◆ **WORK REQUIRED**:
Print each line below verbatim, skipping every picture.
+++ DATA EXCERPTS +++
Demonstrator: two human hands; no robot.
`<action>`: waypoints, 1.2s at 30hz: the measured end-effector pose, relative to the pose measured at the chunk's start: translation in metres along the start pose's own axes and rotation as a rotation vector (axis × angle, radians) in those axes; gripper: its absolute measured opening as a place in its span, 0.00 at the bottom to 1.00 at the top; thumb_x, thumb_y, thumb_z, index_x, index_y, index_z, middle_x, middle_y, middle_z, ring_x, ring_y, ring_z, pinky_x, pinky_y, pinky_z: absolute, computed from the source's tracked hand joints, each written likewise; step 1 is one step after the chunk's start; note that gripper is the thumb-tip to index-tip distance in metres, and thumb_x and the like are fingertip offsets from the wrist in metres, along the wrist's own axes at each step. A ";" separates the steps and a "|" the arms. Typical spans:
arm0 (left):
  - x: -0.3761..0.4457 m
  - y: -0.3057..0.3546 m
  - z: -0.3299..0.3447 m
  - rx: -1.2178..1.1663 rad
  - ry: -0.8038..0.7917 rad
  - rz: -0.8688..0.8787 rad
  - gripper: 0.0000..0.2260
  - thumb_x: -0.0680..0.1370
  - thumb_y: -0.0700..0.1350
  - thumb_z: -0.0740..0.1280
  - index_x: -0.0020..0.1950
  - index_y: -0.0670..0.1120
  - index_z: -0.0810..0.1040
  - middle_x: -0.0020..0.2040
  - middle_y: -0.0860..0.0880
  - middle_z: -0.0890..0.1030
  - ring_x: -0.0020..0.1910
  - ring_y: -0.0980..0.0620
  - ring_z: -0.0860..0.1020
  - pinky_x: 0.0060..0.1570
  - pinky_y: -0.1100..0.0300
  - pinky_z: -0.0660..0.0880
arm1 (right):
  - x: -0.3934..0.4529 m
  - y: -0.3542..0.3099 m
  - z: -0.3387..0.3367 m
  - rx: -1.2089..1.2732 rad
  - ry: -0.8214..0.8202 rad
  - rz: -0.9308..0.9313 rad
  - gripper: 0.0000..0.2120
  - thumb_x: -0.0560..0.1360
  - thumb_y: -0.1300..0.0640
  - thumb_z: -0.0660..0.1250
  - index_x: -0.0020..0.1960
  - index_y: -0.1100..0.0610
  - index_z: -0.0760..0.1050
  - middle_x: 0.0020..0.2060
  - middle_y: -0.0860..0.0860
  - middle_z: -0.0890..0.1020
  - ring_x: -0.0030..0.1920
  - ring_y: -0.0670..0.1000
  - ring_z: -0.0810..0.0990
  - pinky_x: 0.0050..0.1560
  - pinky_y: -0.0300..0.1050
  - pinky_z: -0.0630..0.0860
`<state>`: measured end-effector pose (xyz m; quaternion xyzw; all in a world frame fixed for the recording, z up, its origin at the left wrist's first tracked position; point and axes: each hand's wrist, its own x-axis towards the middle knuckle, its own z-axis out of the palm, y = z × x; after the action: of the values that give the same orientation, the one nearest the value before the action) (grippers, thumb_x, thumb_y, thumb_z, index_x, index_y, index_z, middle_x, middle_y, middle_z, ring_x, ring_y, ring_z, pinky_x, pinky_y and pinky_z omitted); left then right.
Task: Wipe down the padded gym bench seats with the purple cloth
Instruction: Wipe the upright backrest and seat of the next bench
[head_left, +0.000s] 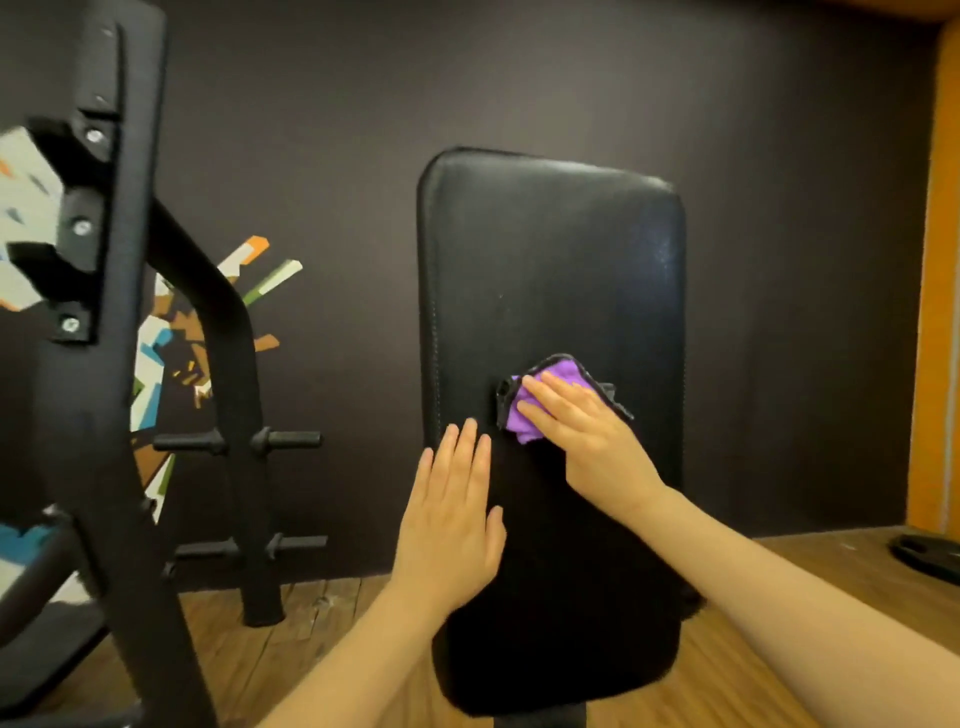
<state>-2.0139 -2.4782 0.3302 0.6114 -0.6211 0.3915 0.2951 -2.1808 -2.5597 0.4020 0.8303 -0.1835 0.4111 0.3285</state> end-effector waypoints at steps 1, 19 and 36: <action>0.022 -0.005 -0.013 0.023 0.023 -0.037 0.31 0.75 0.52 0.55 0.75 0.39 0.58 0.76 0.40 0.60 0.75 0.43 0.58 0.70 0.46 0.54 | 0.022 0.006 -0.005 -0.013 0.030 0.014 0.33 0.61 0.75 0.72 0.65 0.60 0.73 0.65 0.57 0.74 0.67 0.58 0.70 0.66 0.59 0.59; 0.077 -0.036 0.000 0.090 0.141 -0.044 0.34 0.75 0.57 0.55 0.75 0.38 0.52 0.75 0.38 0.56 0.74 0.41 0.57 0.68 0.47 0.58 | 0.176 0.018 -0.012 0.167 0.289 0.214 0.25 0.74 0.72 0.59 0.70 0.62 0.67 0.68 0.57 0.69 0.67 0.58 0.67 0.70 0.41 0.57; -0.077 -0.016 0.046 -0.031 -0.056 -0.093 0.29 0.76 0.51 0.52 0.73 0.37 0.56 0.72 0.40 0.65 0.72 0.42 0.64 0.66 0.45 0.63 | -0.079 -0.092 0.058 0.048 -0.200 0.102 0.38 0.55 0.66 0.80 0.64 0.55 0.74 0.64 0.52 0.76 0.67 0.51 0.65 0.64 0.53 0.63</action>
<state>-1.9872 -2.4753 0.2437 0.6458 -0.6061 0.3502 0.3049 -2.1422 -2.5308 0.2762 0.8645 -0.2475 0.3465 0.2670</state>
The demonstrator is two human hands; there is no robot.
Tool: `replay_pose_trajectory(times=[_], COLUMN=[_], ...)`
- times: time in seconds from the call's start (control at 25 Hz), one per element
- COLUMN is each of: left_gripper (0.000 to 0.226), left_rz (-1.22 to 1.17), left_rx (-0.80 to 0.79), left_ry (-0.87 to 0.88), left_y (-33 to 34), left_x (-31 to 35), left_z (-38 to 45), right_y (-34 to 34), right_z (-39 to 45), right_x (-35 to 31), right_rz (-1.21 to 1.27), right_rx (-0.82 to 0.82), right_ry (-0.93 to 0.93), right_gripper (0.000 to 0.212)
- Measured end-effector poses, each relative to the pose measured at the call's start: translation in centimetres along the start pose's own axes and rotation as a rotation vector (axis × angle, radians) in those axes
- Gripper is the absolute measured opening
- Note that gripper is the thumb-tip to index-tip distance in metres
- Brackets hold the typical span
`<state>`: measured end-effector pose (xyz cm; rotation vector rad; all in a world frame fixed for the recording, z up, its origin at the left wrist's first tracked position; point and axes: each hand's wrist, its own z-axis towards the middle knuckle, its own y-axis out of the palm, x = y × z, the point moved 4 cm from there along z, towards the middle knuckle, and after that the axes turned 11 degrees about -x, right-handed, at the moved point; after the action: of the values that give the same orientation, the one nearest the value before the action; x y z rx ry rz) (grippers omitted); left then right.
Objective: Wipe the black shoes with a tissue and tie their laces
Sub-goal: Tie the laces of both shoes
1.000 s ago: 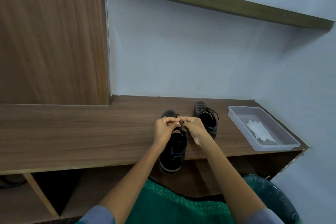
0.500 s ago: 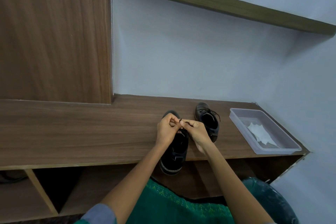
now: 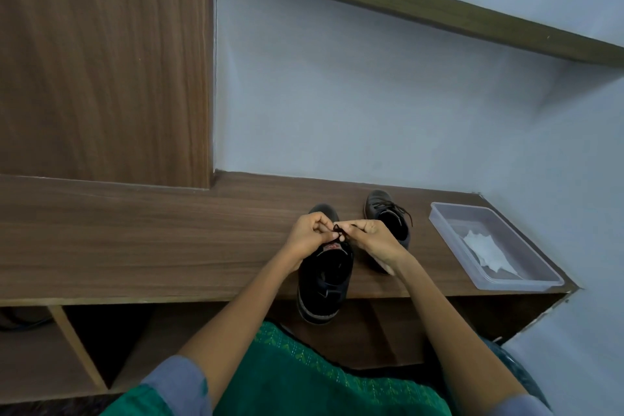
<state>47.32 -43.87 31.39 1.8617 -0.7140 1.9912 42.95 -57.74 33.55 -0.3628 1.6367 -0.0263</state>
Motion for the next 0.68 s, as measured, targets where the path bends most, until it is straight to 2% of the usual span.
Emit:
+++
◆ **OUTPUT OF THE TASK**:
Demonstrator: two human hands; no robot.
`<action>`: waypoints, 1.2s at 30hz: the measured end-effector pose, relative to the pose measured at the chunk's start: translation in metres along the start pose's own axes and rotation as a rotation vector (axis × angle, radians) in those axes; gripper: its absolute measured opening as a place in its span, 0.00 at the bottom to 1.00 at the top; thumb_x, thumb_y, thumb_z, index_x, index_y, index_z, middle_x, middle_y, middle_z, ring_x, ring_y, ring_z, pinky_x, pinky_y, pinky_z: absolute, computed from the source's tracked hand joints, each written likewise; step 1 is one step after the chunk's start; note that gripper is the thumb-tip to index-tip distance in metres, and thumb_x and the like are fingertip offsets from the wrist in metres, along the wrist's own axes at each step. A ";" separates the steps and a "|" the arms. Typical spans:
arm0 (left):
  - x: -0.3761..0.4457 m
  - y: -0.3057..0.3546 m
  - z: -0.3299..0.3447 m
  - rx: -1.2178..1.1663 rad
  - ry: -0.8038..0.7917 rad
  - rz: -0.8688..0.8787 rad
  - gripper: 0.0000..0.2260
  - thumb_x: -0.0680..0.1370
  - thumb_y: -0.0700..0.1350
  - thumb_z: -0.0740..0.1280
  - index_x: -0.0020..0.1950
  - index_y: -0.0670..0.1120
  - index_z: -0.0810..0.1040
  - middle_x: -0.0020..0.2040
  - middle_y: -0.0860..0.0880
  - middle_z: -0.0890..0.1030
  - ring_x: -0.0020..0.1910
  - ring_y: -0.0980..0.0620
  - ring_z: -0.0860..0.1020
  - pinky_x: 0.0060..0.1570
  - pinky_y: -0.1100..0.0300
  - pinky_z: -0.0660..0.0880
arm1 (right):
  - x: -0.3934..0.4529 m
  - y: -0.3542..0.3099 m
  - z: -0.3387..0.3367 m
  - rx: -1.2089..1.2732 rad
  - ry: -0.8214..0.8202 rad
  - rz: -0.9308..0.9313 rad
  - gripper: 0.0000..0.2120
  - thumb_x: -0.0560..0.1360
  - thumb_y: -0.1300..0.0640
  - thumb_z: -0.0660..0.1250
  - index_x: -0.0020..0.1960
  - index_y: -0.1100..0.0610
  - index_z: -0.0760..0.1050
  - middle_x: 0.0020..0.2060
  - middle_y: -0.0860..0.0860
  - middle_z: -0.0890..0.1020
  - ring_x: -0.0030..0.1920
  - ring_y: -0.0670..0.1000
  - ring_z: -0.0810..0.0990
  - pinky_x: 0.0050..0.1560
  - pinky_y: -0.0300..0.1050
  - pinky_z: -0.0630..0.0860
`<state>`: measured end-effector pose (xyz m; quaternion xyzw; all in a world frame fixed for the recording, z up, its origin at the left wrist's first tracked position; point and axes: each hand's wrist, its own x-axis towards the middle knuckle, its own z-axis out of the palm, y = z × x; after the action: of the values that give the same orientation, the one nearest the value before the action) (grippers, thumb_x, thumb_y, thumb_z, index_x, index_y, index_z, middle_x, middle_y, middle_z, ring_x, ring_y, ring_z, pinky_x, pinky_y and pinky_z omitted); left then right.
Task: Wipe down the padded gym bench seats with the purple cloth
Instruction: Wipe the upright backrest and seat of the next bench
[head_left, +0.000s] 
<state>-2.0139 -2.4782 0.3302 0.6114 -0.6211 0.3915 0.2951 -2.1808 -2.5597 0.4020 0.8303 -0.1835 0.4111 0.3285</state> end-effector waypoints at steps 1, 19 and 36: <action>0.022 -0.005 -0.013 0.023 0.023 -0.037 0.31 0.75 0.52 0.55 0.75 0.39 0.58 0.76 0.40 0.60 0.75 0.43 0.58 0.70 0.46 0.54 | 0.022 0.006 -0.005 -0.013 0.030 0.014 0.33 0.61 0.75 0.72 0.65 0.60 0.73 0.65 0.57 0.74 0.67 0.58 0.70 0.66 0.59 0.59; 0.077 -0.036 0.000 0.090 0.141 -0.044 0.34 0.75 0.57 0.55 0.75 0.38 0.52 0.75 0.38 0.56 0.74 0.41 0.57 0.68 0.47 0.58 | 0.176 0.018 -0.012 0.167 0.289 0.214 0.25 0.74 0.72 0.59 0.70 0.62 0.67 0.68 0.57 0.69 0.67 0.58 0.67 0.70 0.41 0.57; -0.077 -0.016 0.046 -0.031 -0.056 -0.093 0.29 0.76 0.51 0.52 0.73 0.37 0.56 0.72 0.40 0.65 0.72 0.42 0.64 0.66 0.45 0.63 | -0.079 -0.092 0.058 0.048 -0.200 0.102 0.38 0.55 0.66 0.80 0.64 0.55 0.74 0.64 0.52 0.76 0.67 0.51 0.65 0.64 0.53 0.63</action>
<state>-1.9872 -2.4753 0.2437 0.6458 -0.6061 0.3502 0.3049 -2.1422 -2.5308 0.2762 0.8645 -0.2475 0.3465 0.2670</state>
The demonstrator is two human hands; there is no robot.
Tool: `replay_pose_trajectory(times=[_], COLUMN=[_], ...)`
- times: time in seconds from the call's start (control at 25 Hz), one per element
- COLUMN is each of: left_gripper (0.000 to 0.226), left_rz (-1.22 to 1.17), left_rx (-0.80 to 0.79), left_ry (-0.87 to 0.88), left_y (-33 to 34), left_x (-31 to 35), left_z (-38 to 45), right_y (-34 to 34), right_z (-39 to 45), right_x (-35 to 31), right_rz (-1.21 to 1.27), right_rx (-0.82 to 0.82), right_ry (-0.93 to 0.93), right_gripper (0.000 to 0.212)
- Measured end-effector poses, each relative to the pose measured at the call's start: translation in centimetres along the start pose's own axes and rotation as a rotation vector (axis × angle, radians) in those axes
- Gripper is the absolute measured opening
- Note that gripper is the thumb-tip to index-tip distance in metres
- Brackets hold the typical span
`<state>`: measured end-effector pose (xyz cm; rotation vector rad; all in a world frame fixed for the recording, z up, its origin at the left wrist's first tracked position; point and axes: each hand's wrist, its own z-axis towards the middle knuckle, its own y-axis out of the palm, x = y × z, the point moved 4 cm from there along z, towards the middle knuckle, and after that the axes turned 11 degrees about -x, right-handed, at the moved point; after the action: of the values that give the same orientation, the one nearest the value before the action; x y z rx ry rz) (grippers omitted); left then right.
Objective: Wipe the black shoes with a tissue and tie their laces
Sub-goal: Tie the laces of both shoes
1.000 s ago: 
0.500 s ago: 
now: 
<state>47.32 -43.87 31.39 1.8617 -0.7140 1.9912 42.95 -57.74 33.55 -0.3628 1.6367 -0.0263</state>
Motion for the next 0.68 s, as measured, targets where the path bends most, until it is straight to 2% of the usual span.
Emit:

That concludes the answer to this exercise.